*** AVAILABLE DATA ***
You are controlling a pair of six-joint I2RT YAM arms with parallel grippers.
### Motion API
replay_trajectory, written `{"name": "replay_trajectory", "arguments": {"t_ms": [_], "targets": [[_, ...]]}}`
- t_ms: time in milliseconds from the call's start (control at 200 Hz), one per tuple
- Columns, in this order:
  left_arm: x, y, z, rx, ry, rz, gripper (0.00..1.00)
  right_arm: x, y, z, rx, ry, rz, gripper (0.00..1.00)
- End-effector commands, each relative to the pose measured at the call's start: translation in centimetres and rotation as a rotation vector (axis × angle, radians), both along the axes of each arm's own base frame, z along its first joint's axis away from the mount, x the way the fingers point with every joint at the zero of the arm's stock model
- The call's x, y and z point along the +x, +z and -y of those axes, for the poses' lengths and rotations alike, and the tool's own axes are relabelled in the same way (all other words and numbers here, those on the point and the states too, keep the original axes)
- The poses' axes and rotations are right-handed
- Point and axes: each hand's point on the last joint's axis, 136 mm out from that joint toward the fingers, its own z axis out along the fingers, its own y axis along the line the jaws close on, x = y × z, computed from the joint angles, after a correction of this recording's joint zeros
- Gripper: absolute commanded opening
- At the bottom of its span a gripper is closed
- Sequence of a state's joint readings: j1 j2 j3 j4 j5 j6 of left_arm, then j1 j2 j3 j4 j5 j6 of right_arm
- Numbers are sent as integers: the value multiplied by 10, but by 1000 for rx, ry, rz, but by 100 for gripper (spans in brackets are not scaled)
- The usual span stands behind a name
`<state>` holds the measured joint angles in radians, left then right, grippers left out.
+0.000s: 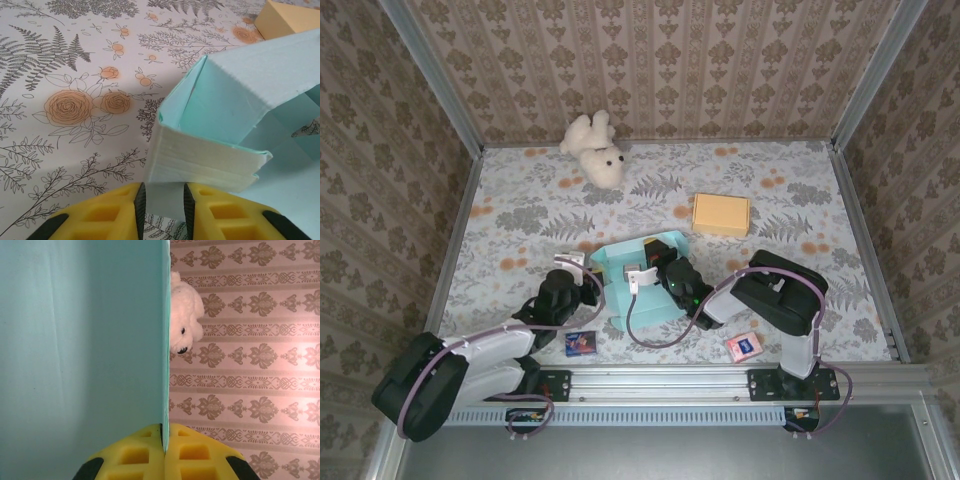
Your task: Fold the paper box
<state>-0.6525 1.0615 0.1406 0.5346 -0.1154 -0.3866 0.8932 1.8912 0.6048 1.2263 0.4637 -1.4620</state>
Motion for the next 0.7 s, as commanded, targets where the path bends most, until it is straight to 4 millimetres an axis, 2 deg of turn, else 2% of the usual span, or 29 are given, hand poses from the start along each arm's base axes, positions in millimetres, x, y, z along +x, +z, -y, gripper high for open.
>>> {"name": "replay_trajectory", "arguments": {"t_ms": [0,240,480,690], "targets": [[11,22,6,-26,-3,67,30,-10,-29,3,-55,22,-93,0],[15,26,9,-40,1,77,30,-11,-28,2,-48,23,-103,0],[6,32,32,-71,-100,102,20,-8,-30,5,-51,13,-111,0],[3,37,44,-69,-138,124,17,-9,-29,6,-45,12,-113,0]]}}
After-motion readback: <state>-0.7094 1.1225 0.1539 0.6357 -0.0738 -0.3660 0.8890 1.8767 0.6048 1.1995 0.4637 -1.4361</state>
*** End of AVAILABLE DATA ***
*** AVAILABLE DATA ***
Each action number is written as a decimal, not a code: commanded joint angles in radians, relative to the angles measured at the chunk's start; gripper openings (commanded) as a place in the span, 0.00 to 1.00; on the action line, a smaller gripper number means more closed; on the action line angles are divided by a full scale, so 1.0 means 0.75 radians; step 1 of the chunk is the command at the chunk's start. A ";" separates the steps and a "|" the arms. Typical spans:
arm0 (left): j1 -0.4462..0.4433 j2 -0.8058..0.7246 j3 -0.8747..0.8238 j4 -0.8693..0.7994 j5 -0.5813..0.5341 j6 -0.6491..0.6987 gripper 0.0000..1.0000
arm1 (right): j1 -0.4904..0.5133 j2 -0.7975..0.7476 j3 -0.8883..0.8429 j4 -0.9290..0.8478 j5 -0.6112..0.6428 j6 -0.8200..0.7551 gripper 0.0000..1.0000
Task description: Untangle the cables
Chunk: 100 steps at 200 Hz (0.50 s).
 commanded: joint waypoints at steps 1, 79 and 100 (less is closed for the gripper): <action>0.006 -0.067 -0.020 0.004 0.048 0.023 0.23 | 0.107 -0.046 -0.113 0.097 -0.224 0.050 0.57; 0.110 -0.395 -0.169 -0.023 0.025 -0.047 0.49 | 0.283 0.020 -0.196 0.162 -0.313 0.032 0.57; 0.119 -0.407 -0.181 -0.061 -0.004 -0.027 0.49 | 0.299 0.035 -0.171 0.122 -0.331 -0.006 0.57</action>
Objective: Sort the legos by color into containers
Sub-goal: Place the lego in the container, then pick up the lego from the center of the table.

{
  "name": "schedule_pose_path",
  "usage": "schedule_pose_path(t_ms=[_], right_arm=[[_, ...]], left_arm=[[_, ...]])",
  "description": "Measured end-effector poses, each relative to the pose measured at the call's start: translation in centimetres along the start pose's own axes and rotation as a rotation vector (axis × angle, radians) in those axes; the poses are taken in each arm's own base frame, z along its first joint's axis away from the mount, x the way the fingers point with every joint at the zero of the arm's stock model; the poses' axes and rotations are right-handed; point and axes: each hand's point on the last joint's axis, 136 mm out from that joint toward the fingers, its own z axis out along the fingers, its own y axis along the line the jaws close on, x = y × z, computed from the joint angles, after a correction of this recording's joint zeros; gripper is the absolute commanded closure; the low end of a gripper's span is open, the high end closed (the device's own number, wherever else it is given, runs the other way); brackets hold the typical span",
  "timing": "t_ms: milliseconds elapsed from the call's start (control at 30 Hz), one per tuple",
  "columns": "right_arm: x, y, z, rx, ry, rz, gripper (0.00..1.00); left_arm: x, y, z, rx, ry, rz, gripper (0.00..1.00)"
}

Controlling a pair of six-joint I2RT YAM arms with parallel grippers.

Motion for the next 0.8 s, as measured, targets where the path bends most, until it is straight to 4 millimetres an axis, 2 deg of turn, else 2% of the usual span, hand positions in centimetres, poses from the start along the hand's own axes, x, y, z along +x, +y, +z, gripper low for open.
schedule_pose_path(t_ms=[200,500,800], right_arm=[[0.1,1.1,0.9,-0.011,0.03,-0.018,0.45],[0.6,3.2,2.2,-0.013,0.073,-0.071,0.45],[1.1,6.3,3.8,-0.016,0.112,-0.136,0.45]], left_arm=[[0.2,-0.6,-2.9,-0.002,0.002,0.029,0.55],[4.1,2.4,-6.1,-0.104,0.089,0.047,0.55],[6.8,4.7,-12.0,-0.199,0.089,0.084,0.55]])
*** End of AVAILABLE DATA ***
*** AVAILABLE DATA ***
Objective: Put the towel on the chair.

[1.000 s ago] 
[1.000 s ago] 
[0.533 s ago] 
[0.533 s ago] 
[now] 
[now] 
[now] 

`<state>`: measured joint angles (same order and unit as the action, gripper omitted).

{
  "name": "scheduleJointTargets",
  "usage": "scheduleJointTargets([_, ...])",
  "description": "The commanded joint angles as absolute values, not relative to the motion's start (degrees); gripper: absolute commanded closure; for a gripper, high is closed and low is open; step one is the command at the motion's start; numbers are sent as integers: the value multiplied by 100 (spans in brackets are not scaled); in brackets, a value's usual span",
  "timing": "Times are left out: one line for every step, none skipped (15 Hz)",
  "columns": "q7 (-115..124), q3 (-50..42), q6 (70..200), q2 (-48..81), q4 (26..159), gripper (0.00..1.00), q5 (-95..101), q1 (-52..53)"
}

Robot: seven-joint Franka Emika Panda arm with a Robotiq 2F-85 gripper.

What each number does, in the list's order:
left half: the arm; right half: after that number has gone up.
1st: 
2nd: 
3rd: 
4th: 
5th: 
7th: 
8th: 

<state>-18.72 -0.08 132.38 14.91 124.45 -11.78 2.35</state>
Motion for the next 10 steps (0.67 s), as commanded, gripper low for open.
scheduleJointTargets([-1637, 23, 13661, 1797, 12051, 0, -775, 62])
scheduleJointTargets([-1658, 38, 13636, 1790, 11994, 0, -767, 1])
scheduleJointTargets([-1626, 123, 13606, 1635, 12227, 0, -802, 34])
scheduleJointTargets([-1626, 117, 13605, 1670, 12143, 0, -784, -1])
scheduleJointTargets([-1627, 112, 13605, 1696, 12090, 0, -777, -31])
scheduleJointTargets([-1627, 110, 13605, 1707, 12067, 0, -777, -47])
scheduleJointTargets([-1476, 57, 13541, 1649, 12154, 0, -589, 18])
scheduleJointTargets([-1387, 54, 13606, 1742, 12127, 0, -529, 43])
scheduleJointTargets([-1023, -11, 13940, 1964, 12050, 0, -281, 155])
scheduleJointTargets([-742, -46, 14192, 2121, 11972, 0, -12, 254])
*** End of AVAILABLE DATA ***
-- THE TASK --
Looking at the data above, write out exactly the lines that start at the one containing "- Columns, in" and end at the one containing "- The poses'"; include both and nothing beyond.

-- SOLUTION TO THIS TASK --
- Columns, in this order:
  left_arm: x, y, z, rx, ry, rz, gripper (0.00..1.00)
  right_arm: x, y, z, rx, ry, rz, gripper (0.00..1.00)
- End-effector commands, each relative to the pose measured at the call's start: translation in centimetres and rotation as a rotation vector (axis × angle, radians), both along the axes of each arm's own base frame, z along its first joint's axis away from the mount, x the way the fingers point with every joint at the zero of the arm's stock model
- The call's x, y and z point along the +x, +z and -y of those axes, for the poses' lengths and rotations alike, and the tool's own axes are relabelled in the same way (all other words and numbers here, those on the point and the states too, keep the original axes)
- The poses' axes and rotations are right-handed

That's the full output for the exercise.